YOUR GOAL — Between the line containing "target: white plastic bag" and the line containing "Outline every instance of the white plastic" lies a run of lines; give that run again exactly, with both of those lines, and nothing else from the entries below.

DATA PROVIDED —
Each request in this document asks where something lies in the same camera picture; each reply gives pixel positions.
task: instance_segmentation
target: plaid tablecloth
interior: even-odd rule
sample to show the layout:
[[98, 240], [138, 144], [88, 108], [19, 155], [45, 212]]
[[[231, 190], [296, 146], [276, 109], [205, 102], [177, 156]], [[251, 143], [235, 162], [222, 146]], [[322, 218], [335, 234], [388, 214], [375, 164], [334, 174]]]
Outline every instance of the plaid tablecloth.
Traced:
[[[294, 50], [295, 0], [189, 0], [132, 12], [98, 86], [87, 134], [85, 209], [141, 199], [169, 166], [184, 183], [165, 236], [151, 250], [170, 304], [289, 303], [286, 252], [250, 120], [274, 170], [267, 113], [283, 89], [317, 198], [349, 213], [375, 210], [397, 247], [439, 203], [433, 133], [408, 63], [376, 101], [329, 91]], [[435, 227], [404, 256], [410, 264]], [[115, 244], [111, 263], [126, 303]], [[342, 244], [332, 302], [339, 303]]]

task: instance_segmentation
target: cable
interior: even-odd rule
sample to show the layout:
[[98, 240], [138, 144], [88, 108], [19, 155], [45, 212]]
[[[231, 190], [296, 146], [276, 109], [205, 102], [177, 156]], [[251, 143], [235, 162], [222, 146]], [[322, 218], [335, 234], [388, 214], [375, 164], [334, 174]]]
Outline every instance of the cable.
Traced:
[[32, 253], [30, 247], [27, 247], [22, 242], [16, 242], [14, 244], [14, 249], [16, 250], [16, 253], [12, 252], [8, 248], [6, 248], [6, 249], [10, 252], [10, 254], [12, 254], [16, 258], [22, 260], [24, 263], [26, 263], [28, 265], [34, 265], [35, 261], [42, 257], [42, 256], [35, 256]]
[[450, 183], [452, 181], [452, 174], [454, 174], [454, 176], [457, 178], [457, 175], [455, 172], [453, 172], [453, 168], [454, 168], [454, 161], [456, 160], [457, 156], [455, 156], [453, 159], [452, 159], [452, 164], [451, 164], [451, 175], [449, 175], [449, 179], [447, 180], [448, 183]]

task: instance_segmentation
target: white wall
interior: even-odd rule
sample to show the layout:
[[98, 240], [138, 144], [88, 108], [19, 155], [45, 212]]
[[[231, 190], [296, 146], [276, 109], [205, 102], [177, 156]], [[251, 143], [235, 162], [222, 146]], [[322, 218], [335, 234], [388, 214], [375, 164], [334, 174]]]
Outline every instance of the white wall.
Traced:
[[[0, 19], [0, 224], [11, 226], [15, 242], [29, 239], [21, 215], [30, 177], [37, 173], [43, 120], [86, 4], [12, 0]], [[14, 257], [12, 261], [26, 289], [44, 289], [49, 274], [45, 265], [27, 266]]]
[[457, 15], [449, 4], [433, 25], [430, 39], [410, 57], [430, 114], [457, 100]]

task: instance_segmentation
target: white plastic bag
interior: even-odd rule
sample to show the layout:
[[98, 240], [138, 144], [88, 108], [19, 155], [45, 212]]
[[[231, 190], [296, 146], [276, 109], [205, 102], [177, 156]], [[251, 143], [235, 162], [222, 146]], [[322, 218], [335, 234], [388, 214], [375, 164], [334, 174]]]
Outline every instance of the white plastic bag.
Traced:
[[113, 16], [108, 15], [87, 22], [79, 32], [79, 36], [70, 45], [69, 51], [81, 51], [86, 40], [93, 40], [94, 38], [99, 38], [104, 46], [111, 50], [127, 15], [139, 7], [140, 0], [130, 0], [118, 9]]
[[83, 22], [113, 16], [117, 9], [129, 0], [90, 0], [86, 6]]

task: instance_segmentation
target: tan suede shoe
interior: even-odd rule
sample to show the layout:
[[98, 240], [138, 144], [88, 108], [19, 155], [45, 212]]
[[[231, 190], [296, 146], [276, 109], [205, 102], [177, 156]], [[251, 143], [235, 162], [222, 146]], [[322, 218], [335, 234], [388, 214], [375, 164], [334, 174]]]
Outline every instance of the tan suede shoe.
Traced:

TASK RESPONSE —
target: white plastic bag
interior: even-odd rule
sample to show the layout:
[[98, 240], [138, 144], [88, 108], [19, 155], [45, 212]]
[[[231, 190], [296, 146], [276, 109], [205, 102], [177, 156]], [[251, 143], [235, 162], [222, 146]], [[322, 218], [335, 234], [388, 214], [375, 164], [334, 174]]]
Outline every instance of the white plastic bag.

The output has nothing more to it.